Search the records for the string "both". Copy each line where it occurs.

Segment Start: SOURCE DATA

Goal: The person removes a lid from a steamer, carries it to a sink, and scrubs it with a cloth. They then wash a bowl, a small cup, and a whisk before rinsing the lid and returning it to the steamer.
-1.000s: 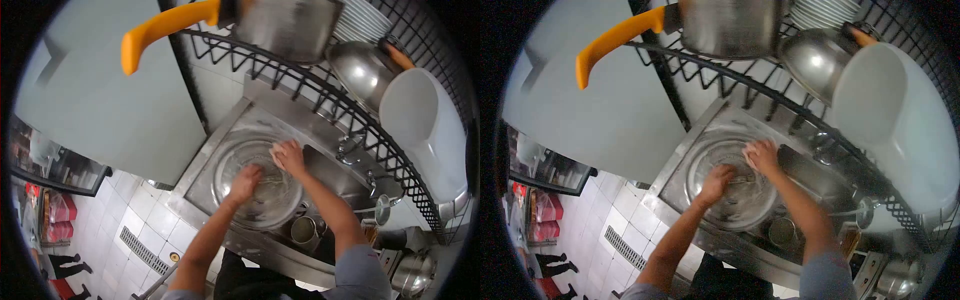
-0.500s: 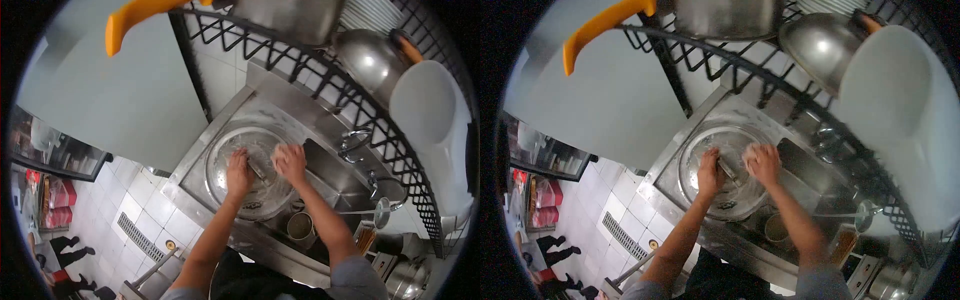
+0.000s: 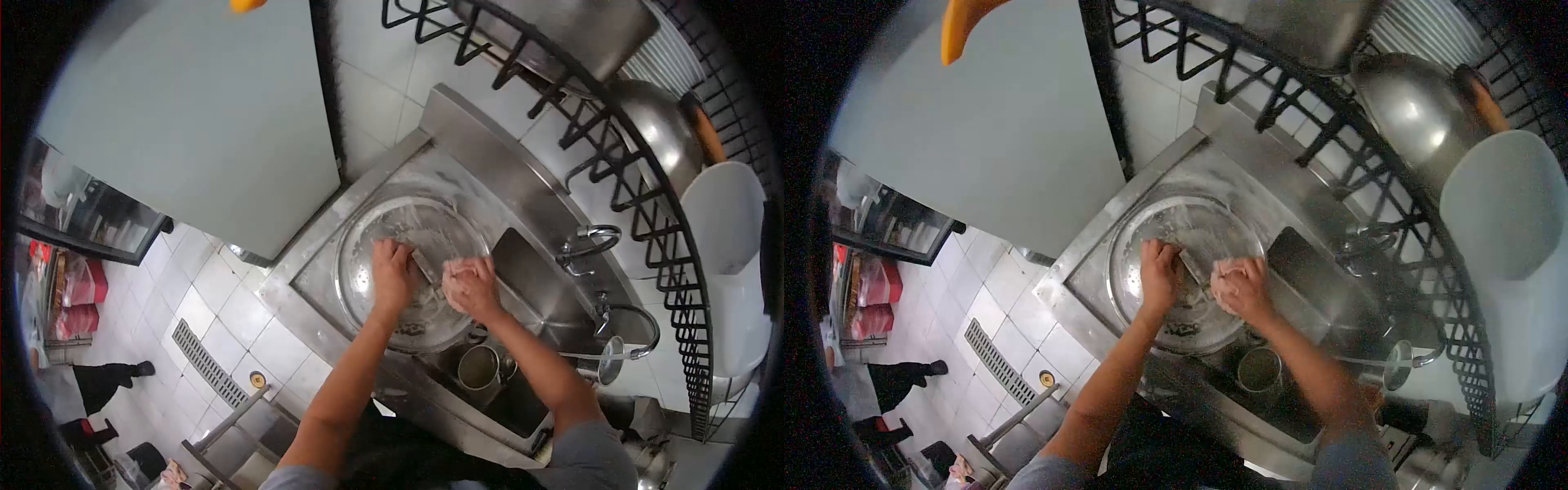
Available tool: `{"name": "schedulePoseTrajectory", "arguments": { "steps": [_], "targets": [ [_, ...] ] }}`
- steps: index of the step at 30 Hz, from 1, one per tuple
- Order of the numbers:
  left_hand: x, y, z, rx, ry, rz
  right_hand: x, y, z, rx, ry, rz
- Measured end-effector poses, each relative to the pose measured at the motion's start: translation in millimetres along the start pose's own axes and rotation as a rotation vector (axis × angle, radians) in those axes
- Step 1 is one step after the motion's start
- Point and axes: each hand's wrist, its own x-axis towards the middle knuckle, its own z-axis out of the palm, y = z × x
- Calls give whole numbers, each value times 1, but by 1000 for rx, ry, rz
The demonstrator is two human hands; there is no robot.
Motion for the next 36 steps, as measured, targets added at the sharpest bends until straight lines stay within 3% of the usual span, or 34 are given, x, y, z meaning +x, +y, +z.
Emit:
{"name": "schedulePoseTrajectory", "arguments": {
  "steps": [2,5,8,10,13,14,17,20,22,25,26,28,31,33,35,36],
  "targets": [
    [-3,0,0,0,-6,16,34,0,5,-139,-57,-101],
    [-2,4,-2,10,-13,20,125,7,25,157,73,3],
    [-1,2,0,33,0,50,142,7,34,140,62,-1],
    [-5,3,-2,19,-17,23,121,6,31,131,62,-19],
    [-5,0,0,7,-37,0,21,-8,-6,4,-48,-101],
    [-4,-3,0,16,-43,0,-21,-10,-8,82,-40,-11],
    [-3,-2,-3,40,-57,15,-21,-5,-9,114,-25,41],
    [-3,0,-4,46,-65,11,59,13,-7,-273,53,-209],
    [-4,2,-2,44,-83,18,112,43,38,-51,54,38],
    [-1,-3,-2,51,-81,29,161,42,65,-52,-10,-218],
    [-1,-2,-2,36,-69,39,160,23,52,38,17,-122],
    [-1,-1,-4,16,-53,52,134,4,26,122,41,1],
    [-1,0,-3,71,-52,30,37,7,4,3,65,27],
    [-1,1,-4,62,-44,24,-35,-26,-5,56,32,168],
    [2,-1,-3,66,-31,37,-46,-34,-9,142,28,234],
    [-1,-3,-2,52,-36,44,-44,-31,-7,172,18,172]
  ]
}}
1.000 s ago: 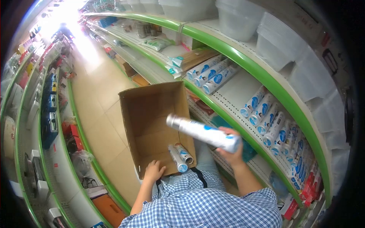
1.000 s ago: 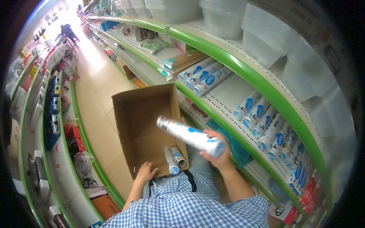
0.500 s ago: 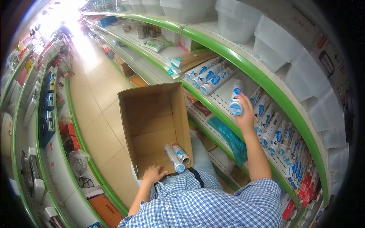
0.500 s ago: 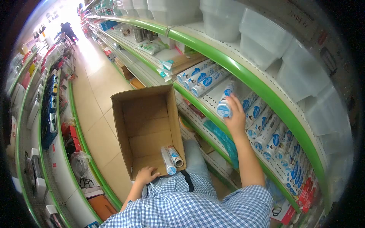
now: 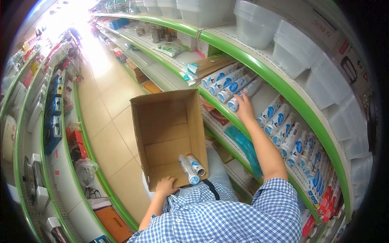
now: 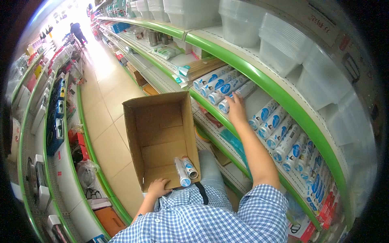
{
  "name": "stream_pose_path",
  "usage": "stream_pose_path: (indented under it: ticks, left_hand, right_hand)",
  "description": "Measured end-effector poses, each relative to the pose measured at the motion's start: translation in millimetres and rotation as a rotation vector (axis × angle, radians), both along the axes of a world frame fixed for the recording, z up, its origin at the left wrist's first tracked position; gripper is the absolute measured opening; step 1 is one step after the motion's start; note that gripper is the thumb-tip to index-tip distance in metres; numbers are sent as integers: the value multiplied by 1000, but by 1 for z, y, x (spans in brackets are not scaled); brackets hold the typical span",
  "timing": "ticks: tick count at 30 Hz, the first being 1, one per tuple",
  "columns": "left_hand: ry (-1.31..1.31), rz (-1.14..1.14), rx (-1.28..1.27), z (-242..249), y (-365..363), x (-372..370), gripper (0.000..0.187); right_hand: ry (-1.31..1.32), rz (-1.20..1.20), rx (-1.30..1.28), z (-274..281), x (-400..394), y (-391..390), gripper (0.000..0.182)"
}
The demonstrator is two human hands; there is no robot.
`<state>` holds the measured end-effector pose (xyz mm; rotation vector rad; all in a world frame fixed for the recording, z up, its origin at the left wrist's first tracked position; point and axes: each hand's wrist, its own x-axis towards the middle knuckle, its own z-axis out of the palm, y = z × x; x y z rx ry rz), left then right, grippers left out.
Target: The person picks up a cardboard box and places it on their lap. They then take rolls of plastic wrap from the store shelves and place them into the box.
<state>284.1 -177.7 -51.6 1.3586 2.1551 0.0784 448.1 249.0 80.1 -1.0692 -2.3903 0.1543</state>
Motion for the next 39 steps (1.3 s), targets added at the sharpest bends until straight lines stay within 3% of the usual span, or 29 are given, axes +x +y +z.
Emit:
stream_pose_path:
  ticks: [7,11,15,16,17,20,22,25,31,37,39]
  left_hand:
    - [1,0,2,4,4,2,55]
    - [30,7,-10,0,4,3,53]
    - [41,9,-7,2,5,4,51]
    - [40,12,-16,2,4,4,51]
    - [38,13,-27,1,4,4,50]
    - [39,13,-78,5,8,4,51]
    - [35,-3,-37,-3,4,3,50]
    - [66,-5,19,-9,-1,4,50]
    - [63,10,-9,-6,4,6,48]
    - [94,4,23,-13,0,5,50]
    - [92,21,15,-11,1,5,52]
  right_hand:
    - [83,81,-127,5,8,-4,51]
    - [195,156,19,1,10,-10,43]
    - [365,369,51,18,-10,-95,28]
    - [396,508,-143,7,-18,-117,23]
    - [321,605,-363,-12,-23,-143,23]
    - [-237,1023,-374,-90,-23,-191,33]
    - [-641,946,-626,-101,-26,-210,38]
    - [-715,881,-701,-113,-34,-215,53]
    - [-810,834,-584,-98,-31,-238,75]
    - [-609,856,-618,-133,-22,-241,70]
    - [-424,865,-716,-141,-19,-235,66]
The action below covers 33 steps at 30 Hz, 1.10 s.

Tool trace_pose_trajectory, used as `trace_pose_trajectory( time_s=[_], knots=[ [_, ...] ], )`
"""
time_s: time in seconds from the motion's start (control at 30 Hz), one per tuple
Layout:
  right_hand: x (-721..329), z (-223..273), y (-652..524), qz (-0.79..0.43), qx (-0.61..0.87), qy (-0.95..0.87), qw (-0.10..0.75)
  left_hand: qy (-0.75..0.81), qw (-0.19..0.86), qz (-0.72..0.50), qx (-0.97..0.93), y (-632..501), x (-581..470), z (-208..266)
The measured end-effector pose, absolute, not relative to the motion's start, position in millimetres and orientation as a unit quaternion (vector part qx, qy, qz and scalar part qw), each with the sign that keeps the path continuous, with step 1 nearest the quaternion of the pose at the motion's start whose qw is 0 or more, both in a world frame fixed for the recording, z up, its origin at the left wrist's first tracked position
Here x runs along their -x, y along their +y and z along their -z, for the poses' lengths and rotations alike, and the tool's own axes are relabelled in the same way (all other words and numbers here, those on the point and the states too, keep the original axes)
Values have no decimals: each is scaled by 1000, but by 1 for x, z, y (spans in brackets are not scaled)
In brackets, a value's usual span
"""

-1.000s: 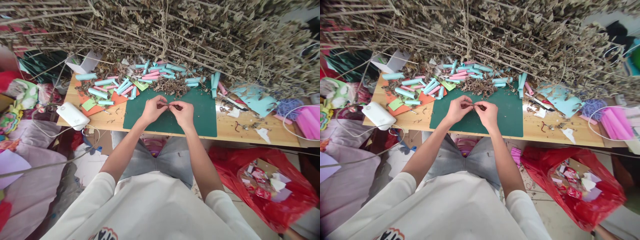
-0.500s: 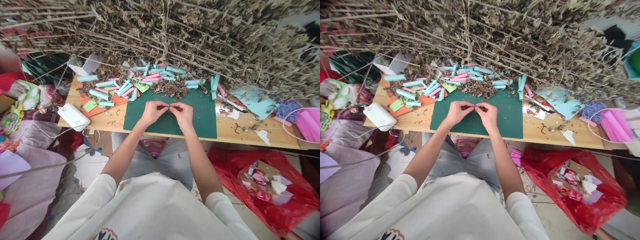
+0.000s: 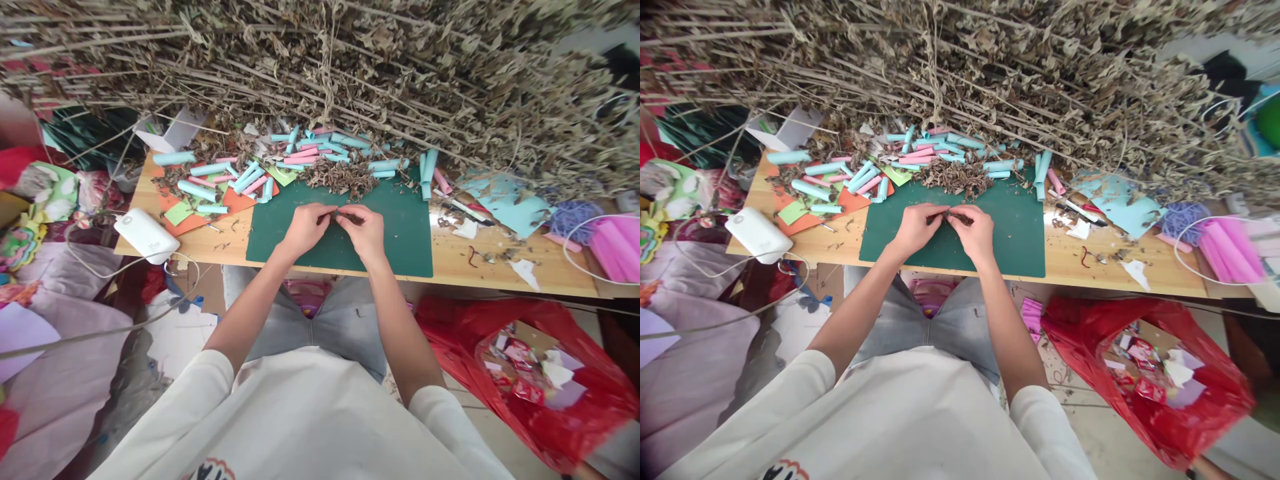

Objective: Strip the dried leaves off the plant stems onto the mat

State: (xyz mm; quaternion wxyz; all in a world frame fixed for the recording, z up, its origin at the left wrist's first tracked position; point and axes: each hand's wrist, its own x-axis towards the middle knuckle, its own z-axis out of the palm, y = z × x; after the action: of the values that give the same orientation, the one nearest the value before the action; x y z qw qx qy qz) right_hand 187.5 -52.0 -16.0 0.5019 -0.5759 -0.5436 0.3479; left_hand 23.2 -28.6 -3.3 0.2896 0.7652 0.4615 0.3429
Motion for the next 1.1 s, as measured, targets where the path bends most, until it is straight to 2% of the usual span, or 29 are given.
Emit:
trace_pose_trajectory(
  time_s=[0.17, 0.33, 0.6, 0.8, 1.0, 1.1],
  knots=[
    [-190, 14, -52, -348, 575, -571, 470, 446, 231, -364, -784, -34, -21, 1],
    [-186, 14, -51, -370, 573, -524, 510, 424, 288, -387, -766, -31, -23, 0],
    [-191, 5, -53, -301, 626, -540, 475, 455, 292, -385, -748, -19, -16, -5],
    [-190, 6, -51, -344, 573, -556, 495, 443, 335, -363, -748, -15, -15, -2],
    [-186, 5, -52, -259, 620, -569, 474, 460, 305, -351, -757, -19, -24, -1],
    [-191, 6, -52, -270, 634, -544, 479, 474, 291, -349, -754, -18, -21, 0]
  ],
)
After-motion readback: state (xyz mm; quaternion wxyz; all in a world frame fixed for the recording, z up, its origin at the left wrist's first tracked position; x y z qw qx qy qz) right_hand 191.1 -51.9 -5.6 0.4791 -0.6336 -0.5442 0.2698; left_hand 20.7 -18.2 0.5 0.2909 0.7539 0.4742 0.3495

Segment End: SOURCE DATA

### EXPECTED ANSWER
  "description": "Measured end-effector poses, each relative to the pose measured at the motion's start: translation in millimetres and rotation as a rotation vector (axis × angle, radians), both along the axes of a world frame fixed for the recording, z up, its origin at the left wrist's first tracked position; gripper is the absolute measured opening; step 1 is one step after the motion's start; note that gripper is the thumb-tip to index-tip distance in metres; numbers are sent as integers: the value multiplied by 1000, but by 1 for z, y, x (spans in brackets are not scaled); brackets hold the typical span",
The measured end-effector pose, absolute, not relative to the motion's start, position in millimetres and orientation as a unit quaternion (vector part qx, qy, qz and scalar part qw), each with the sign that keeps the path continuous, with step 1 nearest the quaternion of the pose at the motion's start whose qw is 0 or more, both in a world frame fixed for the recording, z up, its origin at the left wrist's first tracked position

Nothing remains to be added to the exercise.